→ What you will do
How many lines of the records below contain the word "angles"? Answer with the number alone.

→ Material shown
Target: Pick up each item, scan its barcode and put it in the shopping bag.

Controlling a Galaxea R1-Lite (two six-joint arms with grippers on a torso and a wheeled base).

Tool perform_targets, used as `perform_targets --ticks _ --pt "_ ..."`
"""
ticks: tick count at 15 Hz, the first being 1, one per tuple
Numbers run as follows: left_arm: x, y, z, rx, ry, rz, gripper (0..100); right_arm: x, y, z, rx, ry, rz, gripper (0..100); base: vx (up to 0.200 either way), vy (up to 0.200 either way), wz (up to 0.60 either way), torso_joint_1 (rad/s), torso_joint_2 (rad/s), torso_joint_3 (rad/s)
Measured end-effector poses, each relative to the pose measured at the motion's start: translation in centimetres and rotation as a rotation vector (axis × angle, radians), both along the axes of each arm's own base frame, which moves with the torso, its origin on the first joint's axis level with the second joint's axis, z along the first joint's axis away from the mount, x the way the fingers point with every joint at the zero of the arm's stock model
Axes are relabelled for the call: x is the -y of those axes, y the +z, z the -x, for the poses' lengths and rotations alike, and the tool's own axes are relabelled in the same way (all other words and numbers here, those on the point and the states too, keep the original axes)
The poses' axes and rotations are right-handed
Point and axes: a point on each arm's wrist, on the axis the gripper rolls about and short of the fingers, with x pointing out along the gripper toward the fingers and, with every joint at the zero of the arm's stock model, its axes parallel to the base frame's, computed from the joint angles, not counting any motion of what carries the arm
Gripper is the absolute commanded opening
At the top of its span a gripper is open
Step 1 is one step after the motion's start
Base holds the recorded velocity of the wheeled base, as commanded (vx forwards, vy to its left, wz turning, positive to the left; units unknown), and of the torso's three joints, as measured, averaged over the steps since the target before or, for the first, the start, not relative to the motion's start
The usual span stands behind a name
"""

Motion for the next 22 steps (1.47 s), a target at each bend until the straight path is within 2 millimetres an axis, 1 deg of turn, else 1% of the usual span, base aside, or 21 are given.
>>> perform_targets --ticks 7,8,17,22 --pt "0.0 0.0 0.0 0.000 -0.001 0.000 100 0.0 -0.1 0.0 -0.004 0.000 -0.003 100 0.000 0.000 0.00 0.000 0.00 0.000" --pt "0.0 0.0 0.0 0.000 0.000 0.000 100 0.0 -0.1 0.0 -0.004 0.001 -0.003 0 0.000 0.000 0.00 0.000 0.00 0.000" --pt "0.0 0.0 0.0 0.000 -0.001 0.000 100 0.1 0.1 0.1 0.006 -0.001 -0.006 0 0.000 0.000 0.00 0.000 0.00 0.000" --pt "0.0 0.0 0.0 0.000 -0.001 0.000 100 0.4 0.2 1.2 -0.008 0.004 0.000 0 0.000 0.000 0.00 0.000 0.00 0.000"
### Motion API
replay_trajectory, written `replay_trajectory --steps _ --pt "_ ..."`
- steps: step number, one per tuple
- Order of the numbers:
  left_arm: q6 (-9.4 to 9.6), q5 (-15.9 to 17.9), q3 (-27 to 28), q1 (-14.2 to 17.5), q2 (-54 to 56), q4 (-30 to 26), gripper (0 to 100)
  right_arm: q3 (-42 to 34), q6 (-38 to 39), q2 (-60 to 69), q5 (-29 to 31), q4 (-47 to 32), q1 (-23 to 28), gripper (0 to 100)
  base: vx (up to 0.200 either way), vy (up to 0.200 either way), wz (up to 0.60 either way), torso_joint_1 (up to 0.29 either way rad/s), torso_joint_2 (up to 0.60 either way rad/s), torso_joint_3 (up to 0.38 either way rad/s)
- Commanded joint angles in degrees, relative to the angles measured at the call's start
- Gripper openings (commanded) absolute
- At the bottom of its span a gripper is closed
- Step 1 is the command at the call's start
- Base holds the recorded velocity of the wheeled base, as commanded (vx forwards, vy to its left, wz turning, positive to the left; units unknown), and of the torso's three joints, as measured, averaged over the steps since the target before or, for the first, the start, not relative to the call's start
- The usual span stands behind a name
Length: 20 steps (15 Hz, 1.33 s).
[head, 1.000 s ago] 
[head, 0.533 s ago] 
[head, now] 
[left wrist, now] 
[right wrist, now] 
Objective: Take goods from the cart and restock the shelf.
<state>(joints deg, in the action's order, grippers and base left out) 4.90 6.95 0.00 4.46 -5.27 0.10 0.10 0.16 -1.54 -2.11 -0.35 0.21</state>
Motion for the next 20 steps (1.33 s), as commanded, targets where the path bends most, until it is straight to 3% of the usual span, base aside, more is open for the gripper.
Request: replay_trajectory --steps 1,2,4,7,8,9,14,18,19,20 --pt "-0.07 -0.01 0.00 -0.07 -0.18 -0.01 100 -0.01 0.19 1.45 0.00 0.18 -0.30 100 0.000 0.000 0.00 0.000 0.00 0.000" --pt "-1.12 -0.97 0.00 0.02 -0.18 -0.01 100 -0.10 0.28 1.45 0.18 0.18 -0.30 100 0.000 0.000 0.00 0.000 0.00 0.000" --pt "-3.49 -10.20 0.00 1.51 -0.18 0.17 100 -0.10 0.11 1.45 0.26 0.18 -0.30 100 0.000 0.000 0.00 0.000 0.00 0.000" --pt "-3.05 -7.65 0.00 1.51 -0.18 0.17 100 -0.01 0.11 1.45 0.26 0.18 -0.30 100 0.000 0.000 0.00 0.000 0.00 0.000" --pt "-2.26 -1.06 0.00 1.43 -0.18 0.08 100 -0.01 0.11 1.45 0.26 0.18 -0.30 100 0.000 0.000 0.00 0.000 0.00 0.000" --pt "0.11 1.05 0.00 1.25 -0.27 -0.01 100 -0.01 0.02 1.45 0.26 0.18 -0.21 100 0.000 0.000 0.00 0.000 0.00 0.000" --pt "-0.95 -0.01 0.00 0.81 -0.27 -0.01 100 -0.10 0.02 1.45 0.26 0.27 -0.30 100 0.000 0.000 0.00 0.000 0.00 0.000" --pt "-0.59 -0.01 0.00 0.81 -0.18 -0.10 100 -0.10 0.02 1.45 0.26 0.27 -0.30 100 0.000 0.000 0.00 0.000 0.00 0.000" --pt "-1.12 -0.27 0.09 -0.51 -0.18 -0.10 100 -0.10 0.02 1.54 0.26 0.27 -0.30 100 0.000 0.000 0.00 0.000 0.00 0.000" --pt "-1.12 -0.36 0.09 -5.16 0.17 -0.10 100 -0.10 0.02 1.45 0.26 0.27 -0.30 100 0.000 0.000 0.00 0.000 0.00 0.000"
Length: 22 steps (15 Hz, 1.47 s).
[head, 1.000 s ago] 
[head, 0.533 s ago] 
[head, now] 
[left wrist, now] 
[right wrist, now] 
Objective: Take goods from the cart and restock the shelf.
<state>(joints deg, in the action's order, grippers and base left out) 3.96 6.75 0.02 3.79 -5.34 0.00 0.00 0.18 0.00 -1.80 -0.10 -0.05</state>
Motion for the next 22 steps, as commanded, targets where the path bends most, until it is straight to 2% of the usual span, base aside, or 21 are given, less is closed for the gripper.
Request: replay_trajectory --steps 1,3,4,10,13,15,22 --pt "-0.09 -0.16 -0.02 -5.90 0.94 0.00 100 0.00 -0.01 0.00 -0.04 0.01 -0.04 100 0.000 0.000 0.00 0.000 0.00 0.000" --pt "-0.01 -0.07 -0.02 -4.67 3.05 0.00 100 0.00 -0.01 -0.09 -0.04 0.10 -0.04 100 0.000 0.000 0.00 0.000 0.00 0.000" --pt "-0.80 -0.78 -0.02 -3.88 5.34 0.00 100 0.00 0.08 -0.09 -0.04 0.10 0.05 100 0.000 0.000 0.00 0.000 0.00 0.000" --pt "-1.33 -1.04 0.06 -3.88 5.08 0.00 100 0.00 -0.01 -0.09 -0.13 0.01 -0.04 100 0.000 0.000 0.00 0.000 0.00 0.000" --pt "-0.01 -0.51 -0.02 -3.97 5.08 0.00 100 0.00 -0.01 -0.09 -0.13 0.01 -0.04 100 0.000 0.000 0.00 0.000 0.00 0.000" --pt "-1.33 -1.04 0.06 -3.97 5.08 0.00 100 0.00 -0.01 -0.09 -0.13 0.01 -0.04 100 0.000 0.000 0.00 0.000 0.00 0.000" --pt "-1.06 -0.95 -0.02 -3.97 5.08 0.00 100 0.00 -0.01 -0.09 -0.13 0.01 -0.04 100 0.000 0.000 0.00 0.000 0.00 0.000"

→ Answer below
2